まず、これを行うために首すじを上方向に伸ばします。頭の頂点を垂直に伸ばすイメージです。次に両肩を落とします。すると脇下の筋肉が張るのがわかります。これで、脇を張りながら前で円を作るように両腕を合わせると弓懐の完成です。

 

弓懐を作ると、ピンと両腕を伸ばしにくくなります。ほんの少し肘が曲がった状態で腕が落ち着きます。この関係を保つことを意識して、水をかく動作を行いましょう。脇の下を張ったまま水をかくと腕が伸びないため、入水地点が前になります。すると、拳は肩の延長線上に動くようになります。

 

これにより、両肩の疲労が少なくなります。腕が伸びてしまうと、入水の位置が遠くなってしまうため、頭の中心線上に拳がきます。すると、腕が内側にひねられてしまい、肩の筋肉に負担がかかります。

 

「弓懐」を行うことにより、水をかく軌道が自然と直線に近くなり、空気抵抗がかかりにくくなります。
 
 弓懐により、さらに水をかきやすくする
さらに、脇の下の筋肉を張ることで、水を後ろにかく動作がスムーズになります。入水して後ろにかくときに、脇下の筋肉の張りを感じて腕を動かすのではなく、からだ全体を前に出すようにしましょう。水をかくというより、脇を使って体重を前に預けるイメージです。

 

すると、前腕が体の近くを通るようになります。腕だけでかこうとすると、拳と体との距離が遠くなってしまいます。弓懐を意識して、胴体をあまりねじらないよう前に押し出すようにすると拳と体の距離が近くなります。

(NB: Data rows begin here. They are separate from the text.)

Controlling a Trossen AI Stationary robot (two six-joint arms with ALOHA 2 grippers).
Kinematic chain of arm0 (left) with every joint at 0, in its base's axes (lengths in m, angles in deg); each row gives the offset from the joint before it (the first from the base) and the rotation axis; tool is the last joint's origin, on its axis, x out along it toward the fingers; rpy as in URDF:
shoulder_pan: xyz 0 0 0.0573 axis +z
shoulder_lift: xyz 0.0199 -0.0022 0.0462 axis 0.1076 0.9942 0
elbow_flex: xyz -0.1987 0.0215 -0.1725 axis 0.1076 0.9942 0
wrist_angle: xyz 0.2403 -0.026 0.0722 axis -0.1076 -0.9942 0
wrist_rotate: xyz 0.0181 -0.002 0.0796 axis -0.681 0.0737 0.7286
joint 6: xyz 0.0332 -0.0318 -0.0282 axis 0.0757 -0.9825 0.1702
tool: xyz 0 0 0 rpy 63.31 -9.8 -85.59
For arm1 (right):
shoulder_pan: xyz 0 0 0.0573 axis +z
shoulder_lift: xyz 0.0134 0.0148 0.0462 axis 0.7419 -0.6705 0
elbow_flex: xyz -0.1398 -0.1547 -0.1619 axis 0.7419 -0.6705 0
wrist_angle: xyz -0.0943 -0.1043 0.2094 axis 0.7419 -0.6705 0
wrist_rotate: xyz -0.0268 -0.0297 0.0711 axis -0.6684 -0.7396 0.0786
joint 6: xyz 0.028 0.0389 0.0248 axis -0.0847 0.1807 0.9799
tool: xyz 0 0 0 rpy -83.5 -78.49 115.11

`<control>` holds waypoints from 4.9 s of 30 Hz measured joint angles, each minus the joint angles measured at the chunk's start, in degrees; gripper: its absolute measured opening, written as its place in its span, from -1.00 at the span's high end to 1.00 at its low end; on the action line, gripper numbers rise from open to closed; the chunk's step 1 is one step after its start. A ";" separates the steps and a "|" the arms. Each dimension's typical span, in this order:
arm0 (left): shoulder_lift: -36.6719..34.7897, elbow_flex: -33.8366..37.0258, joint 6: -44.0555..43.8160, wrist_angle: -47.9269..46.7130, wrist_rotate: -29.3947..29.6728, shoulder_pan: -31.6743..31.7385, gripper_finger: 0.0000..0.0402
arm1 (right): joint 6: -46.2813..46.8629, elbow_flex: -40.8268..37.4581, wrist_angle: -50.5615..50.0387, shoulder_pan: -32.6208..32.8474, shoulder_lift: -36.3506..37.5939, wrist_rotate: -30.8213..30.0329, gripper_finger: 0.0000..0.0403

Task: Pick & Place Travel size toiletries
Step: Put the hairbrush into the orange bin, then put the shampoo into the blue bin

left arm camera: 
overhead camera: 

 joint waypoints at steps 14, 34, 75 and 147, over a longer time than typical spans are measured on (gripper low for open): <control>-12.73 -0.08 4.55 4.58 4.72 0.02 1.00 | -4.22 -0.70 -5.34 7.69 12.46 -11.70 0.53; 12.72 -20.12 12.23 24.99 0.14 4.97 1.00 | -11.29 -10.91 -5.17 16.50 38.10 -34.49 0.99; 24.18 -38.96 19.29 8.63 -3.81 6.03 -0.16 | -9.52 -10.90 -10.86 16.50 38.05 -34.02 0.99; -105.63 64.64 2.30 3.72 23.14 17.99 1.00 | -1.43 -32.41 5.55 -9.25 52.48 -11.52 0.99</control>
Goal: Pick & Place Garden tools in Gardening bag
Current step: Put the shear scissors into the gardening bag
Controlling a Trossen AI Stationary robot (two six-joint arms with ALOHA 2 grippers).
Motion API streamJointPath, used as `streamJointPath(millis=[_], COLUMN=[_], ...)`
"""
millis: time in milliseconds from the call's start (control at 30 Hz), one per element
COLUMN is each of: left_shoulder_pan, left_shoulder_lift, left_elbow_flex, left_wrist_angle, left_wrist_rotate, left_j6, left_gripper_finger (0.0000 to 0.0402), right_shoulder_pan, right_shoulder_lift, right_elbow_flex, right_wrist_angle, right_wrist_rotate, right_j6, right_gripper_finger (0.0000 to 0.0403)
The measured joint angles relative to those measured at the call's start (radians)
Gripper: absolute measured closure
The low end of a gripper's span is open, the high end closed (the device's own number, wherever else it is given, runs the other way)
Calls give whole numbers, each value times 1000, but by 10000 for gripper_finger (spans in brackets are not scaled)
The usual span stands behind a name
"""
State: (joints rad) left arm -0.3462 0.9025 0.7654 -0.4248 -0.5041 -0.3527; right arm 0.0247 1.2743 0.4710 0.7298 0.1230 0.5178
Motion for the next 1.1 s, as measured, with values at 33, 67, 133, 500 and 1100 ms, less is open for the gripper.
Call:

これによって水のかき動作を行いやすくなります。

 

脇の下の筋肉が働いていると、常に胴体と腕は連動したままです。そのため、拳が遠くに離れることはありません。これを意識して、しばらく泳いでいると水をかく動作が速く行えるようになり、スピードが格段に向上します。

 

私が「かなずち」だったころ、力で腕をかいて進めていました。すると、2、3本泳いだだけで疲れてしまいました。ただ、現在ではこの動きを取り入れることで、今までの数パーセントの力でタイムが向上しました。大きな変化は、水をかく動作が速く行えるようになったことです。

 

水泳の実力向上のためには、腕の構造を細かく見る必要があります。弓道の弓懐の体の使い方で、胴体と腕をつなげた泳ぎをしてみましょう。拳の軌道が体と近く直線的になり、腕が動かしやすくなります。